En vérité, nous ne savons toujours pas précisément à qui appartient l’argent dans les paradis fiscaux. Mais pour qu’il fasse sens d’y ouvrir un compte, il faut disposer d’une certaine fortune, ne serait-ce que pour couvrir les coûts fixes. La technologie de l’évasion fiscale qu’offrent les centres offshore devient de plus en plus sophistiquée et ne s’adresse donc a priori qu’aux plus fortunés, qui ont les moyens pour ériger des structures complexes, en passant par des sociétés écrans. L’évasion fiscale des ultra-riches n’est donc pas plus légale que celle du médecin belge ou de l’entrepreneur allemand, elle est juste plus difficile à détecter. Si vous analysez les bases de données sur l’évolution des grandes fortunes, comme l’a fait Thomas Piketty (Le capital au XXIe siècle), la partie cachée en offshore restera invisible. Cela signifie aussi que les inégalités restent en partie sous-estimées.
Qu’en est-il des pays du tiers monde disposant de faibles structures administratives ?
Avec Gabriel Zucman, nous avons corrélé les effets des accords fiscaux bilatéraux avec l’efficience de la bureaucratie. Nous nous sommes aperçus que les effets réglementaires étaient beaucoup plus importants dans des pays de l’Europe du Nord, qu’en Grèce par exemple, sans même parler des pays du tiers monde. Les traités fiscaux tels qu’ils sont conçus aujourd’hui requièrent des administrations très efficientes et débrouillardes, capables de batailler pour accéder aux informations sur leurs évadés fiscaux.
L’introduction de l’échange automatique d’informations et l’élargissement de la directive sur la fiscalité de l’épargne sonnent-ils le glas du secret bancaire en Europe ? Considérez-vous toujours le Luxembourg comme paradis fiscal ?
Le Luxembourg reste un cas limite. D’abord, rien ne changera pour les clients bancaires habitant en-dehors de l’UE, puisque la directive épargne ne les concernera pas. Quant aux résidents de l’UE, ils y seront exposés… à moins qu’ils ne prennent des mesures pour cacher leur lien avec leurs avoirs luxembourgeois. Déjà la directive épargne de 2005 avait omis de forcer les banques à percer les sociétés écrans. Concrètement, si vous étiez propriétaire d’un compte en Suisse ou au Luxembourg à travers une structure domiciliée en dehors de l’UE, votre banquier pouvait dire : « Ce n’est pas un client européen, mais panamien ; nous ne devons donc pas appliquer la directive, ni la retenue à la source. » La nouvelle directive élargie a certainement plus de mordant, mais je doute qu’elle soit très efficace pour démanteler les sociétés écran.
La question sera donc d’identifier le bénéficiaire économique?
C’est la grande question du moment.
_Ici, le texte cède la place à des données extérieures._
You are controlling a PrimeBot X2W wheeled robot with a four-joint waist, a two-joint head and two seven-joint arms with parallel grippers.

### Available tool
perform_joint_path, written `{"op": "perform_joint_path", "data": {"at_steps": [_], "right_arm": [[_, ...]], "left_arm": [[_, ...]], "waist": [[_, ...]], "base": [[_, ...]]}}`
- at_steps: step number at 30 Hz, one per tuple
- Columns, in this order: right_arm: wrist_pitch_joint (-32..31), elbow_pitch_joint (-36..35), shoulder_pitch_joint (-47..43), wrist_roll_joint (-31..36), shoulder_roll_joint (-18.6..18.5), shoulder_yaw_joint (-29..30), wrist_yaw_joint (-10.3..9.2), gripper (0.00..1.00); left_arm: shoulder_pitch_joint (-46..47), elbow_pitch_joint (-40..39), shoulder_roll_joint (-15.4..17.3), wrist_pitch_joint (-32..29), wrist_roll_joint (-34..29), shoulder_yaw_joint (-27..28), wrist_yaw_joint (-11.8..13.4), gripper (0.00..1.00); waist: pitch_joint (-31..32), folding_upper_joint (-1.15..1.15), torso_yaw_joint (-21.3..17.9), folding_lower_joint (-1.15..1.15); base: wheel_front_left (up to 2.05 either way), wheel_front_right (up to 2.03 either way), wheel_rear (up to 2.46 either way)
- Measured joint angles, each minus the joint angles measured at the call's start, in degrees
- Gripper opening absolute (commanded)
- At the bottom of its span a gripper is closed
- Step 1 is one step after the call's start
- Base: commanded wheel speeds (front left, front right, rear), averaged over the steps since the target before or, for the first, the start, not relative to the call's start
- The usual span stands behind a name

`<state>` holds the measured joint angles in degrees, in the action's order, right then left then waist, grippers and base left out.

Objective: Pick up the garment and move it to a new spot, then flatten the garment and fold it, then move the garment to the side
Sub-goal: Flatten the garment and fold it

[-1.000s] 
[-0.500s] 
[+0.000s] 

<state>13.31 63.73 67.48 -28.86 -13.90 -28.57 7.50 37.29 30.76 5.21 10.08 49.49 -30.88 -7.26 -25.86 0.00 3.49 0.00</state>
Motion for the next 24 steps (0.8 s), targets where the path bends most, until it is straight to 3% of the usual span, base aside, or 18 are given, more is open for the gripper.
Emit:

Dans le modèle Fatca, peu importe le nombre de couches que vous mettrez entre vous et vos avoirs, la banque devra toujours trouver le bénéficiaire effectif. Et si celui-ci est Américain, elle aura l’obligation de fournir les informations au fisc. Si la banque refuse, elle risquera une amende de trente pour cent sur tous les flux financiers passant par les États-Unis. Au cas où il s’agit d’un petit pays, la banque pourra toujours faire le calcul et conclure que la taxe de pénalité serait un coût supportable. Mais les États-Unis et l’UE ont la masse critique pour forcer toutes les banques sérieuses à se conformer. Et à punir celles qui refusent de coopérer ; c’est la politique du big stick. Cette transparence fonctionnera-t-elle dans la pratique ? Les banques se conformeront-elles ? Nous ne le savons pas encore, car Fatca n’a pas encore été mis en application.